Italian prelate, academic, classicist, playwright and poet

Domenico Lazzarini (18 August 1668 – 12 July 1734) was an Italian prelate, academic, classicist, playwright and poet, working mainly in Padua.

== Biography ==
He was born in Morrovalle near Macerata. He studied at the Jesuit College in Macerata, graduating in 1687 with a doctorate in philosophy, theology, and jurisprudence in utroque iure At this young age, he was admitted to the Accademia dei Catenati of Macerata. He was admired for his erudition in both Latin and Greek, and in 1690 appointed to a professorship in Macerata. In 1703, he was elected Auditore della Rota in Macerata. He found some detractors in his native town, and found refuge in Bologna under the protection of Cardinal Lorenzo Casoni (1645–1720), legate to Bologna. In 1711, the Venetian Senate recruited him to teach Greek and Latin at the University of Padua. In 1712, he had been inducted a member of the Accademia dei Ricovrati of Padua. He taught in Padua as professor for 23 years until his death.

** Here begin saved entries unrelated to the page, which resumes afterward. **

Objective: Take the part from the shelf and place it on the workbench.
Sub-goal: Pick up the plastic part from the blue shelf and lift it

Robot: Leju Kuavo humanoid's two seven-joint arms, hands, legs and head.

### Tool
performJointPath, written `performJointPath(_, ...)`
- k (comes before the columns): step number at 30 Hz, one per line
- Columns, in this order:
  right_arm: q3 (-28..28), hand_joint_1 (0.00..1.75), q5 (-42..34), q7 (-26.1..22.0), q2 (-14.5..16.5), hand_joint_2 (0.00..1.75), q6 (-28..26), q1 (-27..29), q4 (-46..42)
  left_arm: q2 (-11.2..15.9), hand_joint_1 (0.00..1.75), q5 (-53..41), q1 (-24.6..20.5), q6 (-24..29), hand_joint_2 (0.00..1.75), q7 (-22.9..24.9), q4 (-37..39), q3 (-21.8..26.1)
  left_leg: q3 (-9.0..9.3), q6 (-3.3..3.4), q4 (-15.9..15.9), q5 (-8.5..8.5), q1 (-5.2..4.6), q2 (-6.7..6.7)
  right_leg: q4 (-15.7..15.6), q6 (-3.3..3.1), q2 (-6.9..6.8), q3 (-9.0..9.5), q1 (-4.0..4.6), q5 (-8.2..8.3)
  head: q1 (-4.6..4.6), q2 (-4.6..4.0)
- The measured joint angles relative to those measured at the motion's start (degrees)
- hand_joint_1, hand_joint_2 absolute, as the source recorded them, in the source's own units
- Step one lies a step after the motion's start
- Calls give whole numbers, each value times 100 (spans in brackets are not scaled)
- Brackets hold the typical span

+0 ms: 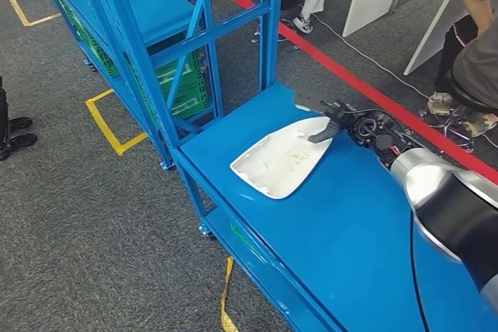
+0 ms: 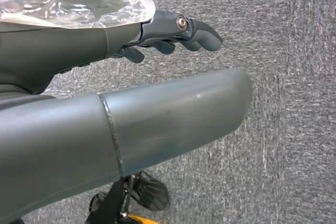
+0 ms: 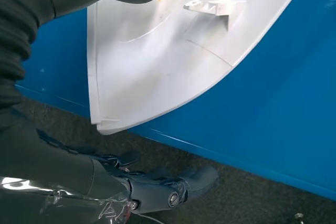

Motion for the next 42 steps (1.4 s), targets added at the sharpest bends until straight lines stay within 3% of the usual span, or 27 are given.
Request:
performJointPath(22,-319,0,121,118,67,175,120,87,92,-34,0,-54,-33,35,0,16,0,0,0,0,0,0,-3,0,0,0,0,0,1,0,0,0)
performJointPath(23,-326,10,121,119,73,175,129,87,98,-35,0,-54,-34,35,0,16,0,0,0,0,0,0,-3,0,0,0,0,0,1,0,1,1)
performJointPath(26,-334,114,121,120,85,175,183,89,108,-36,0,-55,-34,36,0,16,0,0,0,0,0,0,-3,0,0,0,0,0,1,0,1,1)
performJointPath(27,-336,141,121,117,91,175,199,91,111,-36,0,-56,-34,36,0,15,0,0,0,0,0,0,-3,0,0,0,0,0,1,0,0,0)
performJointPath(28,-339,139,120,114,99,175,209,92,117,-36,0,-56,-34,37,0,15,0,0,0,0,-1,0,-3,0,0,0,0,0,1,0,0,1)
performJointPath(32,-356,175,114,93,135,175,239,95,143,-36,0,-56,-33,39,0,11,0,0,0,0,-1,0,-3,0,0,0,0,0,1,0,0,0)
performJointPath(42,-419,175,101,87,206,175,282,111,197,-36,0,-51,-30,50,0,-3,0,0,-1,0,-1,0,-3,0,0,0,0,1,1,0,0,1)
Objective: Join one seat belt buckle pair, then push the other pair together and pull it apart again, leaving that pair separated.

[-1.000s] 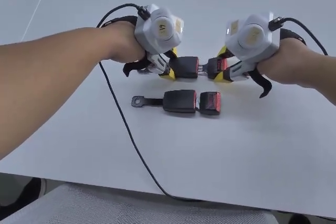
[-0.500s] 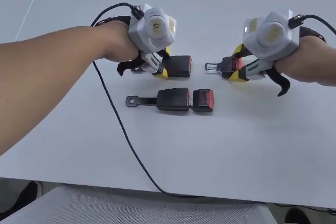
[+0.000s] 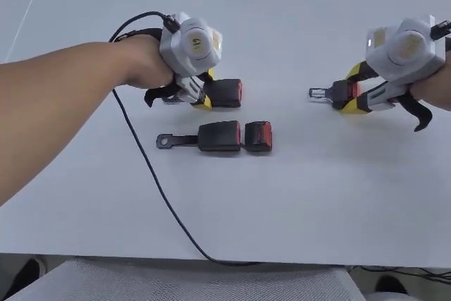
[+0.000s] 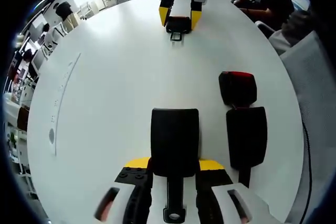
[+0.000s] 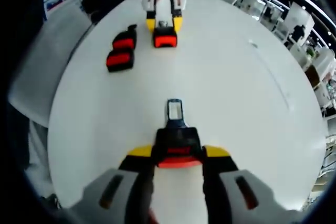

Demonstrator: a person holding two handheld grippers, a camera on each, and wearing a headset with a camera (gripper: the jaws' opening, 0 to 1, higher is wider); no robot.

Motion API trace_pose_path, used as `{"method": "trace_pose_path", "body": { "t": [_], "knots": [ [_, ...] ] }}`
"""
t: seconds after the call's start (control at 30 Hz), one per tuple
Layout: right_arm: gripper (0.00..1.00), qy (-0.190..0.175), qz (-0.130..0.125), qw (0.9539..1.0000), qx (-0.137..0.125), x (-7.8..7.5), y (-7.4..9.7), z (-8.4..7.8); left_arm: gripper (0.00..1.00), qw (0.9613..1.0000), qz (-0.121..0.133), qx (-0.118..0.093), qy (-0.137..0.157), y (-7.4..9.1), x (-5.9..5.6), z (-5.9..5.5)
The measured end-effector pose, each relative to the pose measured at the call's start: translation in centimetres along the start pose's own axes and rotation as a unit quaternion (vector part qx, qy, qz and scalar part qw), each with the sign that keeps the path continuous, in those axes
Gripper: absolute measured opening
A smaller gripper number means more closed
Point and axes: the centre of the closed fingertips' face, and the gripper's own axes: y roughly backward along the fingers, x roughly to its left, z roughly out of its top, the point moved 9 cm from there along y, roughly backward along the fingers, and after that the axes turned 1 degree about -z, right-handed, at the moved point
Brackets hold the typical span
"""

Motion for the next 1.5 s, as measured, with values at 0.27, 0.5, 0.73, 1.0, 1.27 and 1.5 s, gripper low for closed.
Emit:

His main work is the neoclassical tragedy Ulisse il Giovane.

== Works ==
- Ulisse il giovane, tragedia. Padua. 1720; Milan. 1825.
- "La Sanese, commedia" (1734)
- "Poesie del signor abate Domenico Lazzarini" (1736)
- L'Elettra di Sofocle, Bologna, 1737.
- "Osservazioni sopra la Merope del Maffei" (1743)
- "Tre lettere nelle quali si prova che Verona appartenne ai Cenomani" (1745)
- Note ed osservazioni al Lucrezio Caro di Alessandro Marchetti, Londra (Venice), 1764, 2 vols.